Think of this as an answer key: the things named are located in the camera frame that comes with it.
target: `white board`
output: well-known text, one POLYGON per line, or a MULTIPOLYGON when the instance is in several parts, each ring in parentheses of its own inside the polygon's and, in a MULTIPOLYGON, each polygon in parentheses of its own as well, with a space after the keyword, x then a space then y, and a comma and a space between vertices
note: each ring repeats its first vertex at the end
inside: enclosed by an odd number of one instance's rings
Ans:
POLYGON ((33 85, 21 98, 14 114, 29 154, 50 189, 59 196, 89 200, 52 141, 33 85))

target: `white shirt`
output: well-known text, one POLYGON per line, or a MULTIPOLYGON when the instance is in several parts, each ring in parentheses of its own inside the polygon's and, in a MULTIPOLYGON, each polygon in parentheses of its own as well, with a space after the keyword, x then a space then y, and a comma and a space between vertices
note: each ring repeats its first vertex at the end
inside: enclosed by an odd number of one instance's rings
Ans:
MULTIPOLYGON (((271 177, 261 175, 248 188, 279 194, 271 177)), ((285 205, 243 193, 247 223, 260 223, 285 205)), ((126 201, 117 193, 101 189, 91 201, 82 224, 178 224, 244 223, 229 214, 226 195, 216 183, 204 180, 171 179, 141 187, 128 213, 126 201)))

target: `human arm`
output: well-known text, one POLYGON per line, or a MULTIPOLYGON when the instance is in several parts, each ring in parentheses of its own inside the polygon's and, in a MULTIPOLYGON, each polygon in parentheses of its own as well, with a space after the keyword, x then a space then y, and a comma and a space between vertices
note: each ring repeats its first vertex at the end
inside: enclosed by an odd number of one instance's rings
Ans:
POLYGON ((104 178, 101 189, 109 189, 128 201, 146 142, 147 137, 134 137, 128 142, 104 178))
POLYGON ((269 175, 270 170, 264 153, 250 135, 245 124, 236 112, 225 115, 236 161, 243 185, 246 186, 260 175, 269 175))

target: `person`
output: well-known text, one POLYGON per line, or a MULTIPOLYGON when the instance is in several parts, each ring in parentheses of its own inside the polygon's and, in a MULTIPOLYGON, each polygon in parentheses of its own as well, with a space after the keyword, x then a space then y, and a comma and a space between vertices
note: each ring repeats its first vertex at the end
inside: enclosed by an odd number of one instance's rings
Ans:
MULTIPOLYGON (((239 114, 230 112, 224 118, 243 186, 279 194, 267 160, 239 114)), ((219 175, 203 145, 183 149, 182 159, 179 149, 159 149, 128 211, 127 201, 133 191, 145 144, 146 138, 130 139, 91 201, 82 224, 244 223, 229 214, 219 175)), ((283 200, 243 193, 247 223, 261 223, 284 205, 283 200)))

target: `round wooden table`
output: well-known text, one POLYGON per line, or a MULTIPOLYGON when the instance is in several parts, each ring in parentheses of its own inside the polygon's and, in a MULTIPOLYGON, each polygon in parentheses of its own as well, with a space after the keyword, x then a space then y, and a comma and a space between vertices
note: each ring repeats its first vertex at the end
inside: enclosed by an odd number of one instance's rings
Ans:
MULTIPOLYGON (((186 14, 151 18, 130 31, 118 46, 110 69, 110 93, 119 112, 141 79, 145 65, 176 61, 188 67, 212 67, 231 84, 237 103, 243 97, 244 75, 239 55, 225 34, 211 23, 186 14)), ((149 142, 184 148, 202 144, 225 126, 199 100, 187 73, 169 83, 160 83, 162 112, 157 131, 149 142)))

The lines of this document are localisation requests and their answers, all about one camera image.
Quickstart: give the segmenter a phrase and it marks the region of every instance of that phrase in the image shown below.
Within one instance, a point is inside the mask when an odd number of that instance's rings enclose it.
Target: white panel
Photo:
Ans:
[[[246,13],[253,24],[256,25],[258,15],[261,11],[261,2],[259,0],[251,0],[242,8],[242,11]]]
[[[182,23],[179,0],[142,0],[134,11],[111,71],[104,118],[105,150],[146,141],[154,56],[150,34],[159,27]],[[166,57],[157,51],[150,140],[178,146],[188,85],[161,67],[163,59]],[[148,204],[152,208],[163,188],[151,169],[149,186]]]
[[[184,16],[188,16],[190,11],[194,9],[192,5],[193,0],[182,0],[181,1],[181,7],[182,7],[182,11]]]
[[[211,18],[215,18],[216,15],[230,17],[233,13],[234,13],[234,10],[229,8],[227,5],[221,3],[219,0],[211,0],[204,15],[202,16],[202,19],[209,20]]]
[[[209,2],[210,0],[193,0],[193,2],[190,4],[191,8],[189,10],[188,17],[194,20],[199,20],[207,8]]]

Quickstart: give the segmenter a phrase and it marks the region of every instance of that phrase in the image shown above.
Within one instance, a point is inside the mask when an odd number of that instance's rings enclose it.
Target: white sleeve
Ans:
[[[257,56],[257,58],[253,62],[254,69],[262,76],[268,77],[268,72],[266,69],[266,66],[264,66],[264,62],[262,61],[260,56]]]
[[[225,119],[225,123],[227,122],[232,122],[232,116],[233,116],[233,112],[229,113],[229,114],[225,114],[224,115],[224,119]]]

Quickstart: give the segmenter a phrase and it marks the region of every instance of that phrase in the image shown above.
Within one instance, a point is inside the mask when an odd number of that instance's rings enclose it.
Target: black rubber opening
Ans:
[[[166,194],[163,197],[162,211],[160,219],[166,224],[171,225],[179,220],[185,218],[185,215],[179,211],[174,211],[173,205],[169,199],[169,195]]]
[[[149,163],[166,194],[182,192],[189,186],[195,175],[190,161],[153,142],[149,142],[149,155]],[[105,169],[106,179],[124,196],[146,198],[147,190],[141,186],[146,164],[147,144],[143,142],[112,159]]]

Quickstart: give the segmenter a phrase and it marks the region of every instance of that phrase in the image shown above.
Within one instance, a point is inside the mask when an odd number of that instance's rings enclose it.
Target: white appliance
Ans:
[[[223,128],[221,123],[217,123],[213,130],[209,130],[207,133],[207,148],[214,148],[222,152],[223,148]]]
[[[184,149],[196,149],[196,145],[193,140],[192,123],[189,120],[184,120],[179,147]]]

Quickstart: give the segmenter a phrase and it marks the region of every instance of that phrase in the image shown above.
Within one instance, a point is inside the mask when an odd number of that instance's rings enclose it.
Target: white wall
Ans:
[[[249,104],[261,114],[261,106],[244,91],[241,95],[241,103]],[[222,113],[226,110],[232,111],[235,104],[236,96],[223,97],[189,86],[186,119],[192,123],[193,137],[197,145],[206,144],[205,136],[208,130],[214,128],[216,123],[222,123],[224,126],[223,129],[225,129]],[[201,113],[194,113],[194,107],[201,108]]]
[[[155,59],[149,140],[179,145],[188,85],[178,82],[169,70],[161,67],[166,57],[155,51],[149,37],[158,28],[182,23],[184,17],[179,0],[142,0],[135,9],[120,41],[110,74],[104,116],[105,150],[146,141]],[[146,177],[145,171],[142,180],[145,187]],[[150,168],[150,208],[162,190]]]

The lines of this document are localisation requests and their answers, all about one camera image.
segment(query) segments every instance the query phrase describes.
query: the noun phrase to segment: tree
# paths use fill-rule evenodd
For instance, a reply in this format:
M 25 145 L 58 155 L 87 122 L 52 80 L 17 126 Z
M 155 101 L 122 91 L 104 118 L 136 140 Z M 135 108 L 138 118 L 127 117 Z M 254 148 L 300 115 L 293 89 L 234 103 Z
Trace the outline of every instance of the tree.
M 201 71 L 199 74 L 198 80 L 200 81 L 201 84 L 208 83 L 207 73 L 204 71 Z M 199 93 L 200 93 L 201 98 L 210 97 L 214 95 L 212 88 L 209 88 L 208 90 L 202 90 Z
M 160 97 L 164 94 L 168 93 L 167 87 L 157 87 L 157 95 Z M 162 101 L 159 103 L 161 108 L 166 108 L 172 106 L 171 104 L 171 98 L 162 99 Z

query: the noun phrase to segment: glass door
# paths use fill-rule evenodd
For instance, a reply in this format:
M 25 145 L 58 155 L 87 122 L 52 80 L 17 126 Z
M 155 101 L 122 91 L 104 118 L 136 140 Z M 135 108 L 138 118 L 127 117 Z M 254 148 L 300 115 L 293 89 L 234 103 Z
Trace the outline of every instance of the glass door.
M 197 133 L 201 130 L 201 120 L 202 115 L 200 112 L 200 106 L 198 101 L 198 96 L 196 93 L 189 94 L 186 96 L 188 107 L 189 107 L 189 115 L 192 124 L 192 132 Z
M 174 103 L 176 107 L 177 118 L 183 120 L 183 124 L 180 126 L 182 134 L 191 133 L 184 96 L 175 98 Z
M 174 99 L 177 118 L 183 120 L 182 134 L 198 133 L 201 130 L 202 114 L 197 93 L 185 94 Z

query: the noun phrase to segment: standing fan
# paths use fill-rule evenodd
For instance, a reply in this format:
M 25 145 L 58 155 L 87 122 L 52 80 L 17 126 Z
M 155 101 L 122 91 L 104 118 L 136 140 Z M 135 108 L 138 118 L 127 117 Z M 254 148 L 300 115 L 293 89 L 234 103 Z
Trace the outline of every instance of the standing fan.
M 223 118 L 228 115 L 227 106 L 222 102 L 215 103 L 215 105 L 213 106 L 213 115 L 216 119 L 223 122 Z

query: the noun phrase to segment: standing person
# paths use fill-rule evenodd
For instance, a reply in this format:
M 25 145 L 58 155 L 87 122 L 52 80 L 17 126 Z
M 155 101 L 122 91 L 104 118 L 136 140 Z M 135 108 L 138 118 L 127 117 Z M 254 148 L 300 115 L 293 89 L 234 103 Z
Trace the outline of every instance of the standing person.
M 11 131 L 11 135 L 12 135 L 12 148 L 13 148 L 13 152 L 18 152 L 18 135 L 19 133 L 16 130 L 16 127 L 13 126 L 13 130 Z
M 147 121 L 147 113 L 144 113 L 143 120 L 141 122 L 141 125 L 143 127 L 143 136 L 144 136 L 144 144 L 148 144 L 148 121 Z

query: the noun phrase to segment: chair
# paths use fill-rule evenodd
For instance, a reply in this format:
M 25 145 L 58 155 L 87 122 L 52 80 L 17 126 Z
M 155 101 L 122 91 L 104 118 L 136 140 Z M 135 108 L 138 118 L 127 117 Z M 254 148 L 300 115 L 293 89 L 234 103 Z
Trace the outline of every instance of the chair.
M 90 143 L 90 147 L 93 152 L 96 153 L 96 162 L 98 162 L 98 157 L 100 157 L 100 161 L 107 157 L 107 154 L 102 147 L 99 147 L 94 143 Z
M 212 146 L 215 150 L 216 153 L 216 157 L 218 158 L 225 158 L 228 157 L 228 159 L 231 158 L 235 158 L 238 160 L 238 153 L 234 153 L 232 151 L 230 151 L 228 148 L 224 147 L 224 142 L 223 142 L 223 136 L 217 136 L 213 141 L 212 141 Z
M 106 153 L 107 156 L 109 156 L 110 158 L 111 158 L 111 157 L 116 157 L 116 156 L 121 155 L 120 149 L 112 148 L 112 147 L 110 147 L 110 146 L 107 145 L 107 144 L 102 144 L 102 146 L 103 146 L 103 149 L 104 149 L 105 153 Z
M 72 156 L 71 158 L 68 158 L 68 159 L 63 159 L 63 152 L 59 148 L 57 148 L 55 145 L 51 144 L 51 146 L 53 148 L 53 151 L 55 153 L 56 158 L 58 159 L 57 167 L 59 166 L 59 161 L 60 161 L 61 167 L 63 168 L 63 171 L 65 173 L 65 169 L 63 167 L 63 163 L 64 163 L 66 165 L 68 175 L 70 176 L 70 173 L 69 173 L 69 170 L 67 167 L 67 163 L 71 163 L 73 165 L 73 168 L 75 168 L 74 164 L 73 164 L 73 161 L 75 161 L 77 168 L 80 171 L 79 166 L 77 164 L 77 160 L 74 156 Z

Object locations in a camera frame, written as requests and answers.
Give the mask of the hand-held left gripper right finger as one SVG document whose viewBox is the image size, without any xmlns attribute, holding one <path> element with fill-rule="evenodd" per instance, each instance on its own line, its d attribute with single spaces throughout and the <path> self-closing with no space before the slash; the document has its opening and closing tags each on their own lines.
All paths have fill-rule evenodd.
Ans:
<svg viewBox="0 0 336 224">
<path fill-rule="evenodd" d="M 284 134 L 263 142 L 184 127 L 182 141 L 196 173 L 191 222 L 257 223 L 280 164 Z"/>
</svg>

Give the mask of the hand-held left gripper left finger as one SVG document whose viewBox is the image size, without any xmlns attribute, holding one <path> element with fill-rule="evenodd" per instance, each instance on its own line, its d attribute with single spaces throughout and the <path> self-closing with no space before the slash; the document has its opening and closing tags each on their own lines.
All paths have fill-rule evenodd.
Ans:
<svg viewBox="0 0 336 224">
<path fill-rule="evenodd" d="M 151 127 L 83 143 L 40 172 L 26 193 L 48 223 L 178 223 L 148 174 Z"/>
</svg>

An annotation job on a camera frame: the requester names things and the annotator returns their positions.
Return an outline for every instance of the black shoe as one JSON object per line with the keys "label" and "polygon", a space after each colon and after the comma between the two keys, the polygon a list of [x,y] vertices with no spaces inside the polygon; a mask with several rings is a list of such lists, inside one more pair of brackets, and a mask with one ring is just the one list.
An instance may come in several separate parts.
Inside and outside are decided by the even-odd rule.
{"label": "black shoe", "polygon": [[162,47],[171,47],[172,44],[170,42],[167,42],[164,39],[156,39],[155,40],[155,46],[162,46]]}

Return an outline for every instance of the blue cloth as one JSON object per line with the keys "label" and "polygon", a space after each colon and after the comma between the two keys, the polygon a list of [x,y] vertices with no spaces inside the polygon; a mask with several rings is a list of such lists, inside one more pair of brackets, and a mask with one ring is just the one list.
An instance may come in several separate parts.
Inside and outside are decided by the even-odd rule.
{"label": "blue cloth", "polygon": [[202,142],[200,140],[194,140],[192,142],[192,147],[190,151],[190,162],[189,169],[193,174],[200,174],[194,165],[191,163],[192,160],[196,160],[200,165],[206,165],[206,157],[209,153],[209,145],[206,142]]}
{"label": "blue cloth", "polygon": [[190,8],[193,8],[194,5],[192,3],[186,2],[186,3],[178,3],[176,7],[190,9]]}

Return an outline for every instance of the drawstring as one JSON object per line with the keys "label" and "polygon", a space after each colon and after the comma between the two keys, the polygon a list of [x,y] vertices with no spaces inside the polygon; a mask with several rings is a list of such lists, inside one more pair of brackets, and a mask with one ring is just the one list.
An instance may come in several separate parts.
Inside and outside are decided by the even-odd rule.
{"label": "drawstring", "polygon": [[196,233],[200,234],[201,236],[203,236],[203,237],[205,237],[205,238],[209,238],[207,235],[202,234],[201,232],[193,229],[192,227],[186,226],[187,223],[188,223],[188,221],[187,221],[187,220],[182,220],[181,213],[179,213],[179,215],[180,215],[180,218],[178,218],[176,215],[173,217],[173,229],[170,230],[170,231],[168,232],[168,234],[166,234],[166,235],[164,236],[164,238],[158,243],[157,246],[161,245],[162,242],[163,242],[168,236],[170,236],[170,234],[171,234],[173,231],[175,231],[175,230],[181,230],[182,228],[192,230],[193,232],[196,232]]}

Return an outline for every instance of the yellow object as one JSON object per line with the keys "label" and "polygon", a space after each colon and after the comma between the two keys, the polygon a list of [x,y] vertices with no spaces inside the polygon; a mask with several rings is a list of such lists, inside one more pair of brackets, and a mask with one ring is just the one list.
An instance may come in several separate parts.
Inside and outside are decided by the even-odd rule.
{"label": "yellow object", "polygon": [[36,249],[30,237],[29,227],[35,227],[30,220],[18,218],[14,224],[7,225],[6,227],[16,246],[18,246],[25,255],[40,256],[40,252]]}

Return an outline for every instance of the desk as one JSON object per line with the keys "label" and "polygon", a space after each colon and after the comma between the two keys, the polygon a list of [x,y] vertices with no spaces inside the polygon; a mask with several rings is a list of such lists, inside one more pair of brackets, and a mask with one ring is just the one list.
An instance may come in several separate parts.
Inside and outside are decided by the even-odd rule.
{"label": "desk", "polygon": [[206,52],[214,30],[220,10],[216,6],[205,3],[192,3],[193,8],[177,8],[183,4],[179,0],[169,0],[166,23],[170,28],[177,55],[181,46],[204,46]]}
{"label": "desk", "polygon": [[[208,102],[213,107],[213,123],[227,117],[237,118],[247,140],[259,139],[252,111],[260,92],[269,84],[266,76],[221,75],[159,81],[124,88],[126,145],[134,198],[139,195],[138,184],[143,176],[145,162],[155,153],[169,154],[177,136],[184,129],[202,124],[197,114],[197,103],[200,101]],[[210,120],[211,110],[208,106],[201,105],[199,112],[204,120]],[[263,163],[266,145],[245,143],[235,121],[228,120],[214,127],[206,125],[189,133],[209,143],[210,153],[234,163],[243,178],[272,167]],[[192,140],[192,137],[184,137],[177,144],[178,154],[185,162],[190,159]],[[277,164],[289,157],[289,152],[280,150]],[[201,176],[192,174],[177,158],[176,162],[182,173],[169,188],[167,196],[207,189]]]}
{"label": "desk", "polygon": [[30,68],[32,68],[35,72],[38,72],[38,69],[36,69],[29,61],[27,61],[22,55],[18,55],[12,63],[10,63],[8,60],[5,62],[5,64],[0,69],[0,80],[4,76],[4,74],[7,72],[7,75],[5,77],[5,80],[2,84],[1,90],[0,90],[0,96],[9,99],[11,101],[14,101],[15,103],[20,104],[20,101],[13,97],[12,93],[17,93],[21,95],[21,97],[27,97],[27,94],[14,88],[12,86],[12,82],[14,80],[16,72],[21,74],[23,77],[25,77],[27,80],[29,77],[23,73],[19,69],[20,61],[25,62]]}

○ ○ ○ ○ ○

— BRIEF —
Search the listing above for lines containing "throughout", and copy them.

— RESULT OF THE EXERCISE —
Give the mask of the hand-held left gripper right finger as one SVG document whose viewBox is the image size, without any xmlns attribute, holding one <path> element with fill-rule="evenodd" per instance, each instance on its own line, its d attribute with single spaces throughout and the <path> self-closing with no space before the slash; the document has its opening and closing tags each on their own lines.
Give the mask of the hand-held left gripper left finger as one SVG document whose viewBox is the image size, without any xmlns attribute, holding one <path> element with fill-rule="evenodd" per instance, each instance on its own line, its d attribute with single spaces throughout and the <path> self-closing with no space before the slash; the document has its opening and closing tags each on their own lines.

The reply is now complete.